Hi Julia, Great video as usual. Why did you not use the "workflow" this time? Also when would you typically choose to use that approach instead of the "non-workfow" one and vice versa?
Not over multiple *kinds* of models, as in different algorithms. You still need to set those up as separate tuning runs right now, but then you can pretty fluently compare then during the model evaluation phase, the way you compare different tuning options for the same type of model.
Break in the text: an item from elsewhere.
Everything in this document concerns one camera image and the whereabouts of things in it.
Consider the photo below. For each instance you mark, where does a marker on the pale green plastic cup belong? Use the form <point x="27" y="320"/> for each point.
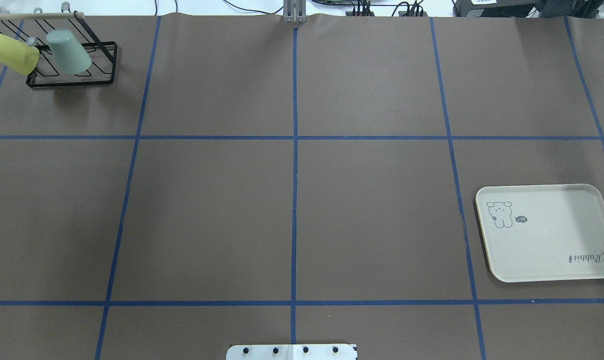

Two things come to mind for this. One is this section of our book which has an outline of the modeling process: www.tmwr.org/software-modeling.html#model-phases Another is this outline of what the different packages do: www.tidymodels.org/packages/
Hey Julia, Thanks for another useful screencast. Just a small doubt, while predicting finally using the workflow, I get the following error. I wonder, what could be the reason??? > final_res$.workflow[[1]] %>% + predict(turbine_train[44,]) Error: Workflow has not yet been trained. Do you need to call `fit()`?
Ah, there is a bug in the current version of tune on CRAN about this. If you can update tune from GitHub, this is fixed. (We are working on a new CRAN release for tune very soon.)
If I'm understanding your question correctly, you'll want to use `extract_fit_engine()` and then use any typical visualization such as rpart.plot(): parsnip.tidymodels.org/reference/extract-parsnip.html
You definitely could, especially the `fct_lump_n()` might be something you would want to learn from training data and then apply to testing data. We have to use good judgment in when to use recipes for a transformation vs. when to apply it before starting a modeling workflow (maybe even before splitting into testing and training data). The important things to think about are how information leakage may creep in, whether this is a statistical transformation that you want to learn from one data set and apply to others, whether this is a deterministic transformation that isn't affected by that kind of thing, etc. Some of these here are a bit in a gray area. You can read more about related issues here: www.tmwr.org/recipes.html#skip-equals-true
@@JuliaSilge Thank you for such a thorough response. I've been working through your book (tmwr) with Max Kuhn and I just searched "tidymodels r tutorials" to get my hands a little dirty when I found your videos. Thank you again!